→ **Exercise directions**:
Locate the string "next" throughout the material and copy every line in which it occurs.

..........

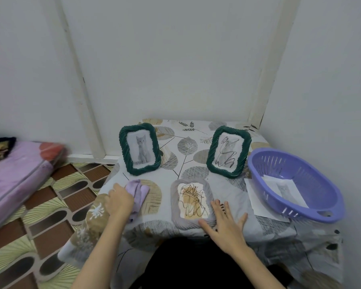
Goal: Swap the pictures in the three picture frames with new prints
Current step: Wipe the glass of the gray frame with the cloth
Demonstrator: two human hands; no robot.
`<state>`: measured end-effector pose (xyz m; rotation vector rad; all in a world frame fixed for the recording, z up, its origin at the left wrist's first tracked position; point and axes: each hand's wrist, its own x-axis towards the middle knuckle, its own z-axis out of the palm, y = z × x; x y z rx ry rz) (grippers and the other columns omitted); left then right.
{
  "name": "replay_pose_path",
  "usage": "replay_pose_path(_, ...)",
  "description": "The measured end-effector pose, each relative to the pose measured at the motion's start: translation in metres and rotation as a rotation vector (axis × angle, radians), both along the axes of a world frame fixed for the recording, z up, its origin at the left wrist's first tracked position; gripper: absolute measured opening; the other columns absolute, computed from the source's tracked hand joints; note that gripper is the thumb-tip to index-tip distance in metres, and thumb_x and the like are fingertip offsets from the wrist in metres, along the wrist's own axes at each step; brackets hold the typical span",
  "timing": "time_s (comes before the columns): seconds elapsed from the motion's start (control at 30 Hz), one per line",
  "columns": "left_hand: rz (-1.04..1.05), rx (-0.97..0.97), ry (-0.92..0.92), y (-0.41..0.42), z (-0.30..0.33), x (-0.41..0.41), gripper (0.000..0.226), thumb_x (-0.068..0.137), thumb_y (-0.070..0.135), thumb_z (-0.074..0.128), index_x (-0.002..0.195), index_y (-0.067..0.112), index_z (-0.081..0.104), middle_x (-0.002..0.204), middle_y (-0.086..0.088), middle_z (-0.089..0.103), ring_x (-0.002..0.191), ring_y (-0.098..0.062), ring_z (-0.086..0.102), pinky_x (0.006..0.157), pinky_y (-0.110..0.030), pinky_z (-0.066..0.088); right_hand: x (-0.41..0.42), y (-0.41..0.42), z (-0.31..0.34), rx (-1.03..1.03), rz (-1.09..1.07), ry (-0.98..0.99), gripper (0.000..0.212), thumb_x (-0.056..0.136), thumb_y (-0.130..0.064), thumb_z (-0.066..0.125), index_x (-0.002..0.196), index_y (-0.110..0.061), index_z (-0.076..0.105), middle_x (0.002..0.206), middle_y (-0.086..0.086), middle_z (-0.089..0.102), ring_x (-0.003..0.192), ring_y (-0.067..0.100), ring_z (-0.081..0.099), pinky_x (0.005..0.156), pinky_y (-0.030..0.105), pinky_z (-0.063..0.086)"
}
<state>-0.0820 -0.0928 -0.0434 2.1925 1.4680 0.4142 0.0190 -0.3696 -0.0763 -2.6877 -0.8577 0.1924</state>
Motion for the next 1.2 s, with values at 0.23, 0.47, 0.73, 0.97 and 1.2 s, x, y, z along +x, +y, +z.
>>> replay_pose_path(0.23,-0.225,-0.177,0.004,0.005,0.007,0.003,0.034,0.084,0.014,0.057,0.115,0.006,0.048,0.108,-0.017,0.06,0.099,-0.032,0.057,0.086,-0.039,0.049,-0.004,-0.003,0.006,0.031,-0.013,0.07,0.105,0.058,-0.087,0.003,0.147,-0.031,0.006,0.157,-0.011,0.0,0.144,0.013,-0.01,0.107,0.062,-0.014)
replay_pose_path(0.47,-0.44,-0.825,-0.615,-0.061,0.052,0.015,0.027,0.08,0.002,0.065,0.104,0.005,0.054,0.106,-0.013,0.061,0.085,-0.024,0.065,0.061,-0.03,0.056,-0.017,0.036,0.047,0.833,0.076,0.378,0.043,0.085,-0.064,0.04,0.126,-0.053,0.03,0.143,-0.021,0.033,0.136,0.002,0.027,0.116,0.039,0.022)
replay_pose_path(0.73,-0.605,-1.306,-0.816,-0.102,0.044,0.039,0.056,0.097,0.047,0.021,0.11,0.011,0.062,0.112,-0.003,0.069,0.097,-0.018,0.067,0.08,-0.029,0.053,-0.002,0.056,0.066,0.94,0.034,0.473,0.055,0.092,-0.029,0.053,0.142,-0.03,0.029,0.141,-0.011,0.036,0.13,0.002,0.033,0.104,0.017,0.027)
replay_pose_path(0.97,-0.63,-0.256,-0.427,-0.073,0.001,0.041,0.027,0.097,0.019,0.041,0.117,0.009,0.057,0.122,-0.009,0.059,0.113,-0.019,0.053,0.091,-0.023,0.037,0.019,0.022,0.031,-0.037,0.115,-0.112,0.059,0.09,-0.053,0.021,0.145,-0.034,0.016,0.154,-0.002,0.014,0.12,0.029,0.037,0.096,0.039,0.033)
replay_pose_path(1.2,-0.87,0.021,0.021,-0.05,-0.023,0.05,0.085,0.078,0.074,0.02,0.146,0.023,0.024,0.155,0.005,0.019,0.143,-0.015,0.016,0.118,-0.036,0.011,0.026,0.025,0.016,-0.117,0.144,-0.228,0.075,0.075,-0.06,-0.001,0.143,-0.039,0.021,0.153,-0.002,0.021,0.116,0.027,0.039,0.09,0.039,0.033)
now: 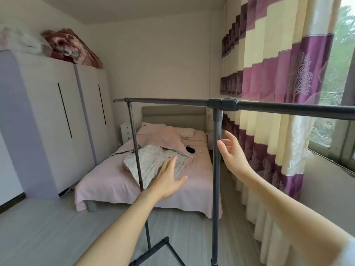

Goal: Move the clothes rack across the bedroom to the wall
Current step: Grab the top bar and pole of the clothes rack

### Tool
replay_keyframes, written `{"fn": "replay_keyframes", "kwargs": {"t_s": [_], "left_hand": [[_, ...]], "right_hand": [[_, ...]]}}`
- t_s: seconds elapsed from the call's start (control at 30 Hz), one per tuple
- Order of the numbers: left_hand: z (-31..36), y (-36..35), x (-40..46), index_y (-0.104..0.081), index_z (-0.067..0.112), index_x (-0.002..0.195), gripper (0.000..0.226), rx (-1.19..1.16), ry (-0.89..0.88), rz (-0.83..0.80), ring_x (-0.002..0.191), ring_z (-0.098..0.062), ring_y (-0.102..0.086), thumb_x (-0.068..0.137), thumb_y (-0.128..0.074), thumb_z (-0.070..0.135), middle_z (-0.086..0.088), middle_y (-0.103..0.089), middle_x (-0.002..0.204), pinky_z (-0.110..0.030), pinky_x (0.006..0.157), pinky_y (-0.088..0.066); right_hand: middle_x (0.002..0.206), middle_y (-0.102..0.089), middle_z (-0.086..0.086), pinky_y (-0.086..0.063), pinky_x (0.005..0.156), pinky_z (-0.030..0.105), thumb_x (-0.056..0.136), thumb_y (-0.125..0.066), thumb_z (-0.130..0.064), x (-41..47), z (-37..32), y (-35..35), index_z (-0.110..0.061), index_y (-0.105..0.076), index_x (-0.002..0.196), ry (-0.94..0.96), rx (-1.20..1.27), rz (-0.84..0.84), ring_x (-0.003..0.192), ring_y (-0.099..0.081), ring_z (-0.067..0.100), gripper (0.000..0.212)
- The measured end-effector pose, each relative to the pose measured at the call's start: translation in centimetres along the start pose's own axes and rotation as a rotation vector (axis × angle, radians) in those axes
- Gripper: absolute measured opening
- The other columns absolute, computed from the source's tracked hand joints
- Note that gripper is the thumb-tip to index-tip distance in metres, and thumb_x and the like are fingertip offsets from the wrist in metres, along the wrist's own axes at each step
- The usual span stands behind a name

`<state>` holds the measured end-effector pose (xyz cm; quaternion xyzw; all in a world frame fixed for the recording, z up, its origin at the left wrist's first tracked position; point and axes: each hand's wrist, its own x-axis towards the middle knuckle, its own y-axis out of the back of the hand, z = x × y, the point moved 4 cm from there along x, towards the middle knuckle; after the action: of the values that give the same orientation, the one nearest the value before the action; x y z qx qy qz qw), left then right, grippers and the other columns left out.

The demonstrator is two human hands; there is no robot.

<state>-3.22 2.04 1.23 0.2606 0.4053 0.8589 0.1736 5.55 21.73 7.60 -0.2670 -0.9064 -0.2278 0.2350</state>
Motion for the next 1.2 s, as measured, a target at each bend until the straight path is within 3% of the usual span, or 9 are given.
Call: {"fn": "replay_keyframes", "kwargs": {"t_s": [0.17, 0.27, 0.4, 0.5, 0.63, 0.77, 0.9, 1.0, 1.2], "left_hand": [[2.4, -5.2, 3.1, -0.007, 0.033, 0.144, 0.081, -0.317, 0.010, -0.184, 0.140, -0.008, -0.015, 0.082, -0.055, 0.050, 0.004, -0.012, 0.157, -0.039, 0.116, -0.021], [3.8, -8.4, 5.9, -0.008, 0.031, 0.144, 0.079, -0.376, 0.036, -0.326, 0.143, -0.016, -0.017, 0.082, -0.051, 0.052, 0.001, -0.017, 0.155, -0.036, 0.113, -0.024], [4.9, -11.6, 9.6, -0.038, 0.018, 0.128, 0.044, -0.433, 0.061, -0.356, 0.126, -0.021, -0.045, 0.089, -0.044, 0.037, -0.006, -0.049, 0.138, -0.045, 0.110, -0.035], [5.3, -13.0, 12.7, -0.045, 0.023, 0.109, 0.018, -0.573, 0.139, -0.300, 0.118, -0.027, -0.053, 0.093, -0.041, 0.029, -0.015, -0.055, 0.125, -0.049, 0.104, -0.042], [4.6, -14.4, 14.6, -0.047, 0.019, 0.114, 0.027, -0.601, 0.161, -0.250, 0.116, -0.026, -0.053, 0.094, -0.035, 0.033, -0.014, -0.055, 0.119, -0.049, 0.106, -0.041], [3.7, -15.3, 16.5, -0.044, 0.019, 0.120, 0.033, -0.529, 0.170, -0.194, 0.117, -0.026, -0.051, 0.095, -0.031, 0.036, -0.011, -0.054, 0.124, -0.047, 0.106, -0.040], [3.9, -14.5, 18.3, -0.042, 0.012, 0.120, 0.031, -0.513, 0.209, -0.204, 0.116, -0.027, -0.051, 0.096, -0.031, 0.028, -0.015, -0.054, 0.122, -0.049, 0.107, -0.038], [4.8, -13.8, 19.4, -0.039, 0.007, 0.126, 0.037, -0.565, 0.265, -0.245, 0.120, -0.028, -0.050, 0.095, -0.039, 0.027, -0.016, -0.054, 0.118, -0.047, 0.108, -0.038], [6.6, -11.8, 21.3, -0.052, 0.012, 0.095, 0.025, -0.645, 0.185, -0.086, 0.107, -0.025, -0.059, 0.096, -0.036, 0.031, -0.002, -0.058, 0.088, -0.048, 0.109, -0.034]], "right_hand": [[0.125, -0.056, 0.017, -0.046, 0.097, 0.036, 0.097, -0.042, -0.028, 4.9, -1.4, -1.9, -0.017, -0.038, 0.130, 0.007, 0.168, -0.017, 0.112, -0.056, 0.025, 0.036], [0.073, -0.054, -0.001, -0.047, 0.066, 0.019, 0.096, -0.044, -0.026, 7.6, -0.5, -2.2, -0.018, -0.044, 0.095, 0.098, 0.165, 0.056, 0.064, -0.054, -0.001, 0.008], [0.061, -0.042, -0.006, -0.039, 0.045, 0.016, 0.096, -0.042, -0.027, 11.0, 1.6, -2.0, -0.017, -0.039, 0.099, 0.116, 0.200, 0.004, 0.045, -0.044, 0.000, 0.012], [0.062, -0.039, 0.000, -0.039, 0.046, 0.022, 0.097, -0.038, -0.027, 14.4, 3.3, -1.3, -0.016, -0.035, 0.098, 0.068, 0.239, -0.154, 0.048, -0.039, 0.009, 0.012], [0.066, -0.050, 0.005, -0.049, 0.053, 0.014, 0.097, -0.040, -0.025, 16.5, 3.4, -0.9, -0.007, -0.038, 0.109, 0.093, 0.204, -0.289, 0.051, -0.053, 0.008, 0.021], [0.101, -0.065, 0.021, -0.053, 0.086, 0.040, 0.091, -0.052, -0.033, 19.1, 3.3, 0.6, -0.027, -0.054, 0.105, 0.067, 0.477, -0.214, 0.090, -0.066, 0.028, 0.015], [0.099, -0.062, -0.005, -0.051, 0.086, 0.029, 0.090, -0.052, -0.042, 20.9, 3.1, 1.9, -0.033, -0.057, 0.092, -0.098, 0.760, -0.064, 0.094, -0.061, 0.009, 0.010], [0.102, -0.060, 0.002, -0.052, 0.091, 0.033, 0.091, -0.053, -0.032, 21.4, 3.3, 2.3, -0.025, -0.065, 0.086, -0.178, 0.814, -0.050, 0.106, -0.059, 0.020, 0.014], [0.121, -0.054, 0.013, -0.045, 0.104, 0.038, 0.090, -0.051, -0.023, 22.0, 3.6, 2.6, -0.019, -0.064, 0.096, -0.196, 0.854, -0.142, 0.114, -0.057, 0.026, 0.014]]}}
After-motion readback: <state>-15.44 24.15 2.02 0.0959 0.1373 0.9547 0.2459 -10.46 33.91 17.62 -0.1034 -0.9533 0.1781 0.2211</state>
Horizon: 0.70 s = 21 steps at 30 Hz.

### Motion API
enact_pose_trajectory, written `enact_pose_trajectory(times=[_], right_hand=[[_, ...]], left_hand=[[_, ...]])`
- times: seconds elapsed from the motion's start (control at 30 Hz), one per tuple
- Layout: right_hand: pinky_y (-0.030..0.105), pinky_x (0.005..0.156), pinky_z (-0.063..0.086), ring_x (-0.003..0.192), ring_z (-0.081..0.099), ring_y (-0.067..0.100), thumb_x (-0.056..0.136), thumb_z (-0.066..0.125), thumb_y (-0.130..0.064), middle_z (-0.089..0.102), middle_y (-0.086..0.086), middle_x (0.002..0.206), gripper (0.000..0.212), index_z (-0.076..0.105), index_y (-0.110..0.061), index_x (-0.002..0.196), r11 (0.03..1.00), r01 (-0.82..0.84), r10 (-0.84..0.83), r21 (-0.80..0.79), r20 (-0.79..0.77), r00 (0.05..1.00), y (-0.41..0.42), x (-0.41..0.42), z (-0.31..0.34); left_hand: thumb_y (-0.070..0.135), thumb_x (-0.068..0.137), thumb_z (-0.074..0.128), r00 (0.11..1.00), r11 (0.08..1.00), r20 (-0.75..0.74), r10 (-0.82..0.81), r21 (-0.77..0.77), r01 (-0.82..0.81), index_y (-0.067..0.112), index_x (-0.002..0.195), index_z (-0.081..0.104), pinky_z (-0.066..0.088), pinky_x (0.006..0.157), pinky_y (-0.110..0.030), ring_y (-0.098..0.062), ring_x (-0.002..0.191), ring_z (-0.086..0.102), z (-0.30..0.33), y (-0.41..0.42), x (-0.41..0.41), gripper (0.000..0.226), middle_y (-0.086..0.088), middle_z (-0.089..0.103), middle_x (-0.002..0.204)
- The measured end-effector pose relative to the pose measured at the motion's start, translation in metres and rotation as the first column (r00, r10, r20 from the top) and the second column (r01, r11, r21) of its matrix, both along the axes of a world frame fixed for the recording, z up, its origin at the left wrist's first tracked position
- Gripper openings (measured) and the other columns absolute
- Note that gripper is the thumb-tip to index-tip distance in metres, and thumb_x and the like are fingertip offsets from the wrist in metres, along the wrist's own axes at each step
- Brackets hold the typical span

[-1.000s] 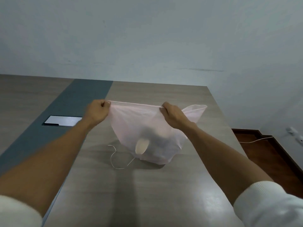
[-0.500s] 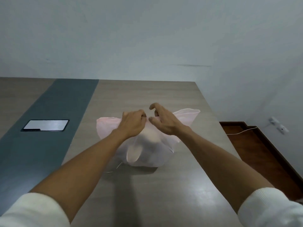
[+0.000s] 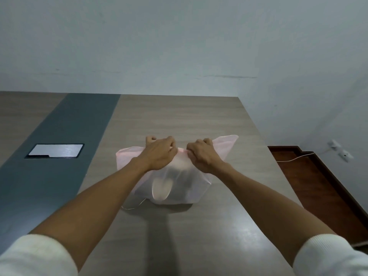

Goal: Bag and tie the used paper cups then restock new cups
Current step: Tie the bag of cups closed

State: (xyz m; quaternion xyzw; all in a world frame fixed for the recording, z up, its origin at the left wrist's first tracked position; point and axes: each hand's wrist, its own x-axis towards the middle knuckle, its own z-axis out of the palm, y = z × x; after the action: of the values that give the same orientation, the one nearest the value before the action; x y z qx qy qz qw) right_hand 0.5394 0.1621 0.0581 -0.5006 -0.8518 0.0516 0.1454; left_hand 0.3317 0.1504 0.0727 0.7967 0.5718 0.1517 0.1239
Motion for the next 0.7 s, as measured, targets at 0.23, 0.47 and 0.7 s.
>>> enact_pose_trajectory(times=[0.23, 0.47, 0.7], right_hand=[[0.040, 0.094, 0.035, 0.078, 0.049, 0.019, 0.090, 0.042, -0.033, 0.059, -0.003, 0.083, 0.019, 0.055, -0.021, 0.085, 0.984, -0.050, 0.038, 0.172, 0.074, 0.997, -0.005, -0.004, -0.006], [0.045, 0.108, 0.033, 0.096, 0.054, 0.017, 0.088, 0.036, -0.041, 0.064, -0.003, 0.100, 0.029, 0.057, -0.023, 0.098, 0.997, -0.010, 0.013, 0.073, -0.042, 0.999, -0.008, -0.006, -0.014], [0.040, 0.080, 0.034, 0.060, 0.045, 0.019, 0.097, 0.027, -0.031, 0.046, -0.008, 0.061, 0.037, 0.038, -0.026, 0.062, 0.987, 0.049, -0.047, -0.151, 0.016, 0.999, -0.007, -0.009, -0.018]], left_hand=[[0.024, 0.105, 0.024, 0.990, 0.974, 0.094, 0.105, -0.209, -0.084, 0.023, 0.081, 0.053, 0.031, 0.095, -0.044, -0.020, 0.089, 0.054, -0.002, 0.001, 0.004, 0.038, -0.001, 0.061, 0.090], [0.020, 0.106, 0.023, 0.988, 0.969, 0.067, 0.138, -0.216, -0.120, 0.014, 0.088, 0.059, 0.027, 0.088, -0.038, -0.022, 0.093, 0.054, -0.012, -0.010, 0.008, 0.041, -0.003, 0.061, 0.094], [0.036, 0.102, 0.040, 0.993, 0.987, -0.114, 0.016, 0.160, 0.002, 0.023, 0.097, 0.055, 0.025, 0.106, -0.044, -0.015, 0.097, 0.053, -0.014, -0.022, 0.002, 0.021, 0.006, 0.056, 0.098]])
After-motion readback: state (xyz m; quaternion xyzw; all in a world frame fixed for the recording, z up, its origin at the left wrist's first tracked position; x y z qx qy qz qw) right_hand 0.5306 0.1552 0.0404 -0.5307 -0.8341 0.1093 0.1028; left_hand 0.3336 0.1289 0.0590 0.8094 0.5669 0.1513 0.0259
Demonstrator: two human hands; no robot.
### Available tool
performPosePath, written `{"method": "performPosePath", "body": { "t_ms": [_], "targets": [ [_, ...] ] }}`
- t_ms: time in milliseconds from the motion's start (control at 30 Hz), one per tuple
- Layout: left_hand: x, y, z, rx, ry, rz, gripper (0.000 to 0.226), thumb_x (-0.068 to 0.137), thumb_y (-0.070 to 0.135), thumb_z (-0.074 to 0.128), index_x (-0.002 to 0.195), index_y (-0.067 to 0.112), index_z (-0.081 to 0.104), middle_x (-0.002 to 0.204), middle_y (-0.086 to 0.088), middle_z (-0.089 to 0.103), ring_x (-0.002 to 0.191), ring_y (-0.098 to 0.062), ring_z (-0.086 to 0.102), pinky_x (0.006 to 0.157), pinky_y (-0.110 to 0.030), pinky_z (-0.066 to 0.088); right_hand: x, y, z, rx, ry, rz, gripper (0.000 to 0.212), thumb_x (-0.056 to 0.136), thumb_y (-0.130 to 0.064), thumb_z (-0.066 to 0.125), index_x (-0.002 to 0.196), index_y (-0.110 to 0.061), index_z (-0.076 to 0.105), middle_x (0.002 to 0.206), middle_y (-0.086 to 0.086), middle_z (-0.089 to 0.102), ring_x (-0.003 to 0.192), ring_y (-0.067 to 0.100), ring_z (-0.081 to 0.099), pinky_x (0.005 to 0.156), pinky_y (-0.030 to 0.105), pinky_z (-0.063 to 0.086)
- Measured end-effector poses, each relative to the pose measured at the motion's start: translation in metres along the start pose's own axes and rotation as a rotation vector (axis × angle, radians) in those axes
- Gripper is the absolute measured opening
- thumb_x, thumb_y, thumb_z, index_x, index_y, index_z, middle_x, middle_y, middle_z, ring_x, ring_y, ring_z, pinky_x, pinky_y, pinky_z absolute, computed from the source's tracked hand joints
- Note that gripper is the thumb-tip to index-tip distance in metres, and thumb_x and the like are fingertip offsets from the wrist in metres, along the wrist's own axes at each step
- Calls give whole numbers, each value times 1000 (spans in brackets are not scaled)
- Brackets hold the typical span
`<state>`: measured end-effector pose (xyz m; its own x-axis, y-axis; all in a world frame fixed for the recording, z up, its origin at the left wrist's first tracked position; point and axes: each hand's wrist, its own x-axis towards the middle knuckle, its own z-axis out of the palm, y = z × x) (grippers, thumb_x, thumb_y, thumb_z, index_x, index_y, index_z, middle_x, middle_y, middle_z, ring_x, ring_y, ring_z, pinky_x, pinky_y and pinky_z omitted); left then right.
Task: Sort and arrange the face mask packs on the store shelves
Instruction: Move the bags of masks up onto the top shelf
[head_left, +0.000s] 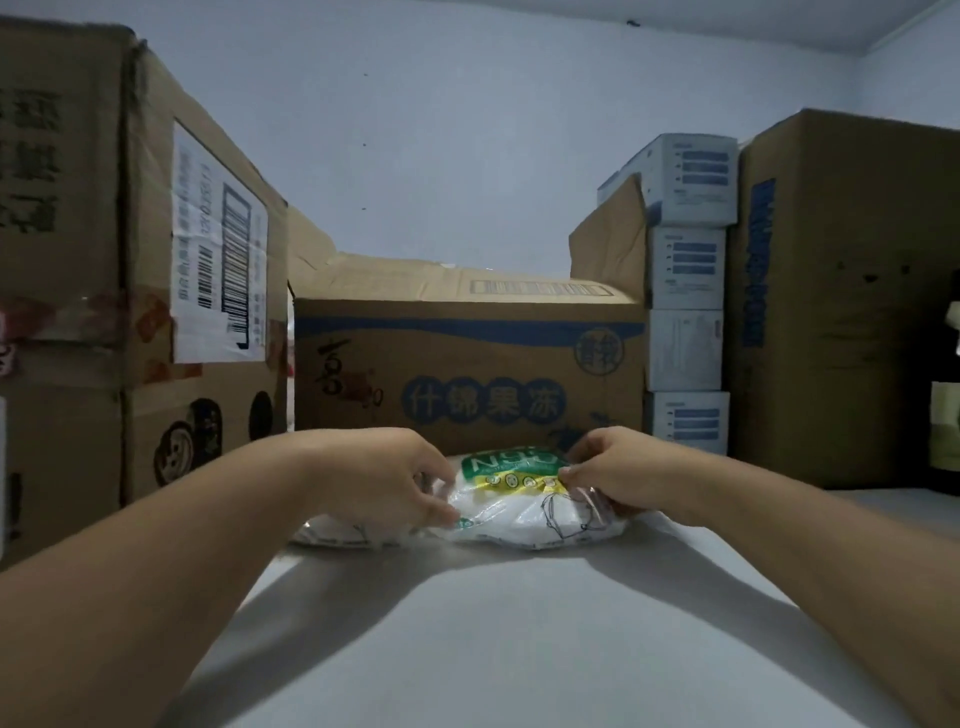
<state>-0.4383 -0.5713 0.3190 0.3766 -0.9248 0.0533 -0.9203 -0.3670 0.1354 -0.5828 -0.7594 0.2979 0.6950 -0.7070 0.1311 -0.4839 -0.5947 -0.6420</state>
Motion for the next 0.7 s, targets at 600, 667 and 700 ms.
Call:
{"method": "performPosePath", "body": {
  "t_ms": [600,667,700],
  "targets": [
    [1,9,9,177,-219,-139,60,97,50,42,149,45,12,156,4,30,140,-23,33,109,-38,28,-19,-6,8,-475,-295,-285,83,83,-76,39,151,-36,13,153,-6,31,133,18,38,110,34,30],
    [2,8,8,81,-194,-149,58,96,48,47,148,45,20,154,5,34,137,-21,35,103,-33,30,-21,-9,7,-477,-297,-281,84,83,-76,39,151,-34,15,153,-5,33,132,19,39,110,36,31],
    [3,7,7,22,-163,-146,56,95,46,49,147,43,26,151,6,37,134,-19,38,99,-29,31,-22,-11,5,-484,-296,-273,84,83,-76,39,151,-34,15,153,-4,32,133,19,38,110,36,31]
  ]
}}
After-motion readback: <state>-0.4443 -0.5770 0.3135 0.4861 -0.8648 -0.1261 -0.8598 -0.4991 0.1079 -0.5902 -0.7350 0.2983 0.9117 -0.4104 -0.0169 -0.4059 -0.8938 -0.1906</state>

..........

→ **Solution for this exercise**:
Motion for the next 1.2 s, with values at 0.23, 0.47, 0.73, 0.97 and 1.2 s, x, y, z along +x, +y, +z.
Motion for the next 1.2 s, as measured, a target at each bend until the straight path is within 3% of the usual span, or 9 are given.
Motion for the next 0.7 s, as measured, targets at 0.23, 0.47 and 0.7 s.
Motion for the next 0.7 s, targets at 600, 667 and 700 ms.

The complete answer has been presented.